--- Dataset content Enclosed Below ---

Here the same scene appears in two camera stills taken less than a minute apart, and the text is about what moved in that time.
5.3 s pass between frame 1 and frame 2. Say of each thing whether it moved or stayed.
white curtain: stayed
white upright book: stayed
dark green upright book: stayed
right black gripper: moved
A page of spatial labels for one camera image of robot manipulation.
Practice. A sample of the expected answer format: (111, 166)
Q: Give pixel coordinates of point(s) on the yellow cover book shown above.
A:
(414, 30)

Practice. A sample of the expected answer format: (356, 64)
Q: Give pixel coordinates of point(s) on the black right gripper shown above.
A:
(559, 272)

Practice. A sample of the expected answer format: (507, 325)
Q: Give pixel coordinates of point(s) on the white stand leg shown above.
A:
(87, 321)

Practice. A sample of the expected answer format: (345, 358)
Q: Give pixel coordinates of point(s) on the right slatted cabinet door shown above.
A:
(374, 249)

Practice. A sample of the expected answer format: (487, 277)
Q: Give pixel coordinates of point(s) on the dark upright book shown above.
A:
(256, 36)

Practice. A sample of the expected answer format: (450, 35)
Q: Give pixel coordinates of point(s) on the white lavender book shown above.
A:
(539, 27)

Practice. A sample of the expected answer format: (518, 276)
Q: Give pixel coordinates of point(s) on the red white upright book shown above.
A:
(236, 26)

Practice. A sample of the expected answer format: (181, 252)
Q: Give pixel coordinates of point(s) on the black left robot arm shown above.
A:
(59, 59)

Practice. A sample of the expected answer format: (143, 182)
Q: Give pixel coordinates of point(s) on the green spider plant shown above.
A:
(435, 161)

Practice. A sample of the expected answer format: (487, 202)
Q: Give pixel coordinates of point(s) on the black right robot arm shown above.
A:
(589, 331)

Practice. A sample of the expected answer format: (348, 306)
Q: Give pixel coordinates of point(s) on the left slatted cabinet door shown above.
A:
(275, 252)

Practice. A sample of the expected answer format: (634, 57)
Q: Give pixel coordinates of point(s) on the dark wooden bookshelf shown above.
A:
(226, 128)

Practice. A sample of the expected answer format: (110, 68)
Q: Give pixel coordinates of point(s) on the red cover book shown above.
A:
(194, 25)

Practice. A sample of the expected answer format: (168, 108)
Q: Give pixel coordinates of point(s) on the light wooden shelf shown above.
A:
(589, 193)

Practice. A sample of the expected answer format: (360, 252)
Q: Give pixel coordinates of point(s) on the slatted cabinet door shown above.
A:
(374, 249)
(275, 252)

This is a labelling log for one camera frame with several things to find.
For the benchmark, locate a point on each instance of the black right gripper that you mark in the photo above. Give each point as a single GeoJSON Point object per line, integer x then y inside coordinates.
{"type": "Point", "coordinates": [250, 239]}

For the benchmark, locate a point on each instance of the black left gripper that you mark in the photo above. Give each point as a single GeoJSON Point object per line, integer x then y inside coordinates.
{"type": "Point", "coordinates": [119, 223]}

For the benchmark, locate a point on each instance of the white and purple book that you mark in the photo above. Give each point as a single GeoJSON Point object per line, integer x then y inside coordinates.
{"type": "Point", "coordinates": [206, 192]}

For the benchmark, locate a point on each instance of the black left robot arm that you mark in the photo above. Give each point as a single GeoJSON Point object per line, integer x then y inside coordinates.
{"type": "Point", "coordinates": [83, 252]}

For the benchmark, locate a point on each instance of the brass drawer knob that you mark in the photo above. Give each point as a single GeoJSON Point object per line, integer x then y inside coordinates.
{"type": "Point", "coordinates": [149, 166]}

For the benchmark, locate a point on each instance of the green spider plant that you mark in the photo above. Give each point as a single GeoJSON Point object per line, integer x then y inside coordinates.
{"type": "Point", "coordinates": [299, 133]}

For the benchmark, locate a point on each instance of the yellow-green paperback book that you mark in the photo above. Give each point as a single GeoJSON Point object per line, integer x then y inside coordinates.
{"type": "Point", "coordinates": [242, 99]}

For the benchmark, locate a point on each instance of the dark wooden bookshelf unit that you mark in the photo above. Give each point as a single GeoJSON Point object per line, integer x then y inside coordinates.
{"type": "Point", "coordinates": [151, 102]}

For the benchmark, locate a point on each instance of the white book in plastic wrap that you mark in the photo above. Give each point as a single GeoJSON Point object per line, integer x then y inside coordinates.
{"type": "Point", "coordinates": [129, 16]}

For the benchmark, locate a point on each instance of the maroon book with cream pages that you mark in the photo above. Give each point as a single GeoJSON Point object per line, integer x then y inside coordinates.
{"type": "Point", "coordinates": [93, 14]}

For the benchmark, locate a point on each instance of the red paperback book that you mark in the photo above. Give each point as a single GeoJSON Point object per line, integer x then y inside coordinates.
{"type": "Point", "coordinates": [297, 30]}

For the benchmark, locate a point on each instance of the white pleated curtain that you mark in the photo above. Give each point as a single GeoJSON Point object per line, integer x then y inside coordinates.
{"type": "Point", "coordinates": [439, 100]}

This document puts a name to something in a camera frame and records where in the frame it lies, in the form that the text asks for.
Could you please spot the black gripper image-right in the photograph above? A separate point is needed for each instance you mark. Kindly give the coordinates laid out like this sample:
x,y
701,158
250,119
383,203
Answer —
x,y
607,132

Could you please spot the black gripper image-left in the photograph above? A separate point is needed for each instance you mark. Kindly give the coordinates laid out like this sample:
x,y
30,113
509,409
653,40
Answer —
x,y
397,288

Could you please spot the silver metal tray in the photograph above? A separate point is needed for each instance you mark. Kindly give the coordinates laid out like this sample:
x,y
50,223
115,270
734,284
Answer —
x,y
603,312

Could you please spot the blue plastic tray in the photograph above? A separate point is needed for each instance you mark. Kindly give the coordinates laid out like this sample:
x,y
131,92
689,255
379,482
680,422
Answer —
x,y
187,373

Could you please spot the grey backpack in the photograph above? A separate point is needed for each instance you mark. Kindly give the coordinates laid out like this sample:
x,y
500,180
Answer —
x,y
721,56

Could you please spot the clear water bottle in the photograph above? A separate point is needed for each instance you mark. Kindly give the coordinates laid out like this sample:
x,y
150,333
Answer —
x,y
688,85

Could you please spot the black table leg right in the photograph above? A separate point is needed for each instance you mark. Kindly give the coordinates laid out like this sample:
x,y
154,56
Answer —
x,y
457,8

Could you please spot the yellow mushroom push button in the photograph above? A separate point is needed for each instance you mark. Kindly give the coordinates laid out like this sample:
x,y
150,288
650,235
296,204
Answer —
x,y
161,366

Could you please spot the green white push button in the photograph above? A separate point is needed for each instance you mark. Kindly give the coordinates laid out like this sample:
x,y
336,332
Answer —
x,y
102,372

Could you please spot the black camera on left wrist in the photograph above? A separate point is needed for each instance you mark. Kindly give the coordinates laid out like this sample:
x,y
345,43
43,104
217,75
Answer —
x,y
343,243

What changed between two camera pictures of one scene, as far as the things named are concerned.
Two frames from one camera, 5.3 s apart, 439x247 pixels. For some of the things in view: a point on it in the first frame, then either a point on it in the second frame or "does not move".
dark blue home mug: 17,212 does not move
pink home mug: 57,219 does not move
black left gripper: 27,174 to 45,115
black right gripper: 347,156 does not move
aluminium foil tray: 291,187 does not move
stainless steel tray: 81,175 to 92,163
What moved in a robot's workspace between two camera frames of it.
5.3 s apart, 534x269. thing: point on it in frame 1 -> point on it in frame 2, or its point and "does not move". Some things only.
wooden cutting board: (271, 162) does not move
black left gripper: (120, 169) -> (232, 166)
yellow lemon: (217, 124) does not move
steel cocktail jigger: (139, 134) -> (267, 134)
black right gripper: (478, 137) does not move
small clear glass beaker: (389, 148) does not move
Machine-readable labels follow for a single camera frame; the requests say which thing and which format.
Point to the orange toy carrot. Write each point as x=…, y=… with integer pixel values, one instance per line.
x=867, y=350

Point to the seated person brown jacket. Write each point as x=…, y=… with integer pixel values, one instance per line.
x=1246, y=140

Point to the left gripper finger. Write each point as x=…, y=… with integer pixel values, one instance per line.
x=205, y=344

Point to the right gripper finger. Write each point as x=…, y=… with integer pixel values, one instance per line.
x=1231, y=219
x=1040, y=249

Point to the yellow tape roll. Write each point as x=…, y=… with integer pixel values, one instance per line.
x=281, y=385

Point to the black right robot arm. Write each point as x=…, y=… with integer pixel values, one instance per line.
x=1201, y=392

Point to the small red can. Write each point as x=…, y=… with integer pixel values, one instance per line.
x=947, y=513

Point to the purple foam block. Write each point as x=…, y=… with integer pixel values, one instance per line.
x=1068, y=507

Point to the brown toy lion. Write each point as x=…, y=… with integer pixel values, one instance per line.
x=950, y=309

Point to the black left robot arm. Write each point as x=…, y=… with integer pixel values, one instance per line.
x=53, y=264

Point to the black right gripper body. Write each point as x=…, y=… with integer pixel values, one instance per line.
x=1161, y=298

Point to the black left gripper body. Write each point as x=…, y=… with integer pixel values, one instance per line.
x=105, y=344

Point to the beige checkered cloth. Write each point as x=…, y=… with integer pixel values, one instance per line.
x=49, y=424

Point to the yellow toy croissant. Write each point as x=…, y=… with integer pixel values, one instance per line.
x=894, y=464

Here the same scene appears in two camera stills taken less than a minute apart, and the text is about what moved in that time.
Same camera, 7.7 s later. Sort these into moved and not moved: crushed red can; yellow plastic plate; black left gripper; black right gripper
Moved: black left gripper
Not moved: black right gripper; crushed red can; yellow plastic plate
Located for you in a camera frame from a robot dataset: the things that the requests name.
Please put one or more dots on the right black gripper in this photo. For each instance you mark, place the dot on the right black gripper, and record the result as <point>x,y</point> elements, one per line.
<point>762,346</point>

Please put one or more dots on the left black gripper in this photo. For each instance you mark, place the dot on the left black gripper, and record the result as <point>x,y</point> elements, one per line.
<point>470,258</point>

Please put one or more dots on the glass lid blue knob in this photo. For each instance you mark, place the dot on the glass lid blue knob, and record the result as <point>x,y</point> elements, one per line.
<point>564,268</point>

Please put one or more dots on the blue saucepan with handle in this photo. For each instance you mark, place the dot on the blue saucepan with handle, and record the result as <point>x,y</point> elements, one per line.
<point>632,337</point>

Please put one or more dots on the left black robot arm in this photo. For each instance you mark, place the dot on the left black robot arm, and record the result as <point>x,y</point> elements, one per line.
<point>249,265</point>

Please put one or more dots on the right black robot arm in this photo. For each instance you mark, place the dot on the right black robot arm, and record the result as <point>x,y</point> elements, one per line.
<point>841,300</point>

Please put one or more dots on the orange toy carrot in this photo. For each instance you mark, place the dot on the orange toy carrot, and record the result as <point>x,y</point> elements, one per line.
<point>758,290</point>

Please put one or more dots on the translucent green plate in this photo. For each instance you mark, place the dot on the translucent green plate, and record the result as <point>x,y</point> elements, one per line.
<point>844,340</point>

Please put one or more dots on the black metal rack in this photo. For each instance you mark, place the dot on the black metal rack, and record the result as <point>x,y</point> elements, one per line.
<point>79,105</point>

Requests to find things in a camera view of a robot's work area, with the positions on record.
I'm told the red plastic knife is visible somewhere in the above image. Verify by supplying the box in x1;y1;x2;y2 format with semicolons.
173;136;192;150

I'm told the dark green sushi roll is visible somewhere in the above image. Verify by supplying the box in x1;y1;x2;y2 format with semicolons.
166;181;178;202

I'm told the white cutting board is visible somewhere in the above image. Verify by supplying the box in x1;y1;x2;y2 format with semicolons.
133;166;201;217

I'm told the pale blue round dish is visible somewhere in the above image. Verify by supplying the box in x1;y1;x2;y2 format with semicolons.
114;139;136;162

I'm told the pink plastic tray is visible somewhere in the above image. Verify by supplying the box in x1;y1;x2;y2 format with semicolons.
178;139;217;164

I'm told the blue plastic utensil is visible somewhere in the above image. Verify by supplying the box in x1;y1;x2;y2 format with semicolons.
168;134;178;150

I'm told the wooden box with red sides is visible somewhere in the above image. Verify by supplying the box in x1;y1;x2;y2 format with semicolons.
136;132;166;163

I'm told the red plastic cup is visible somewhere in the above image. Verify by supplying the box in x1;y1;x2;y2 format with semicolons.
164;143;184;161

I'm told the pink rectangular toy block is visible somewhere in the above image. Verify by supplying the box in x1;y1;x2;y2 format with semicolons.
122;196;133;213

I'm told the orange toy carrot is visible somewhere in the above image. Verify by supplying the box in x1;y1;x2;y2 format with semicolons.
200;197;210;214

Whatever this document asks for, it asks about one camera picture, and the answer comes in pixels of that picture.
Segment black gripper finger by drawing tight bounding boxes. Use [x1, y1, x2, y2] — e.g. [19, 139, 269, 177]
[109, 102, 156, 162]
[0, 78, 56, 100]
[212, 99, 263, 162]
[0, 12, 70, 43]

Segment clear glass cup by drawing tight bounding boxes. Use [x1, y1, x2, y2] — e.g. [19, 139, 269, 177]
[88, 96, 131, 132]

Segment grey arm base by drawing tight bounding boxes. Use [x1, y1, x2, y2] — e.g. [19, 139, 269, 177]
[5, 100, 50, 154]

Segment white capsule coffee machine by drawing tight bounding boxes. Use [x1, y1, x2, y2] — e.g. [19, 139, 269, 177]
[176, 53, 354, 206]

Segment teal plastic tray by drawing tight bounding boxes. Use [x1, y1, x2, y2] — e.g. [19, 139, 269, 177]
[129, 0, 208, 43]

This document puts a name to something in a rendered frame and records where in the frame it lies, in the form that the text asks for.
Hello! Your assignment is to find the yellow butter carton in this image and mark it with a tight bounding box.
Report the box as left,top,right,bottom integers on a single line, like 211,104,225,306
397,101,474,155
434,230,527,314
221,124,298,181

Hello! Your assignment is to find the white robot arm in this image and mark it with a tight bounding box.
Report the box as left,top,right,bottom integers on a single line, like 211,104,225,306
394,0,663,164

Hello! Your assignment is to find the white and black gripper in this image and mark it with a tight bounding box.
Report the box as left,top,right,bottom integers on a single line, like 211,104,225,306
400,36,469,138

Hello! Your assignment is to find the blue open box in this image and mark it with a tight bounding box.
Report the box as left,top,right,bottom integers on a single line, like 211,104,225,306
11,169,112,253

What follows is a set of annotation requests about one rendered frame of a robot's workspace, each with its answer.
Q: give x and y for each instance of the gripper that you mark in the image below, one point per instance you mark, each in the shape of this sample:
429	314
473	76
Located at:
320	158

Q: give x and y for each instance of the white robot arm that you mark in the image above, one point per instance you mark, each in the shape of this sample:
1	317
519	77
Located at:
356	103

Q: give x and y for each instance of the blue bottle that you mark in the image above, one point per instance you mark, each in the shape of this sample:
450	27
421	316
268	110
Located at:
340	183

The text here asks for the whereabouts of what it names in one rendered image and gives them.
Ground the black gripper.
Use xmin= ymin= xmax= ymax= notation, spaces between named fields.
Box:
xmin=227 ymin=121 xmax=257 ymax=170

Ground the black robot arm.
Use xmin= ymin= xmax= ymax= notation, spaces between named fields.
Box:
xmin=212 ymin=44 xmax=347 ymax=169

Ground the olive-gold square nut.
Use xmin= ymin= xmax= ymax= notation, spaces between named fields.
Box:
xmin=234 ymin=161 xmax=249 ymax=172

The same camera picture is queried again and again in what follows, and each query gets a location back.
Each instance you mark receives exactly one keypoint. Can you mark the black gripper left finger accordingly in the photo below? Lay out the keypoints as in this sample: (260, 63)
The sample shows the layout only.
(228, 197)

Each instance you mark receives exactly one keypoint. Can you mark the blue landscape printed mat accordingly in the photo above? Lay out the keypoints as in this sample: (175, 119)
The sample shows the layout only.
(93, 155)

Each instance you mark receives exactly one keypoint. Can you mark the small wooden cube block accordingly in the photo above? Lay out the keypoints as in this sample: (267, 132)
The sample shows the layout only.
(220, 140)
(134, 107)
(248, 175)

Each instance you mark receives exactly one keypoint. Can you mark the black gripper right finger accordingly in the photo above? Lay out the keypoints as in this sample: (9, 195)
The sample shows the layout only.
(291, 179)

--- End of Enclosed Dataset content ---

Of all the lines in the data above, show only those that hold the word "metal".

Could you please spot the silver metal tray in the photograph above? A separate point is needed for each instance you mark. Kindly give the coordinates laid out like this sample:
Please put one or more dots on the black metal rack in this photo. For each instance you mark, place the dot on the black metal rack, and record the result as <point>x,y</point> elements, one per line.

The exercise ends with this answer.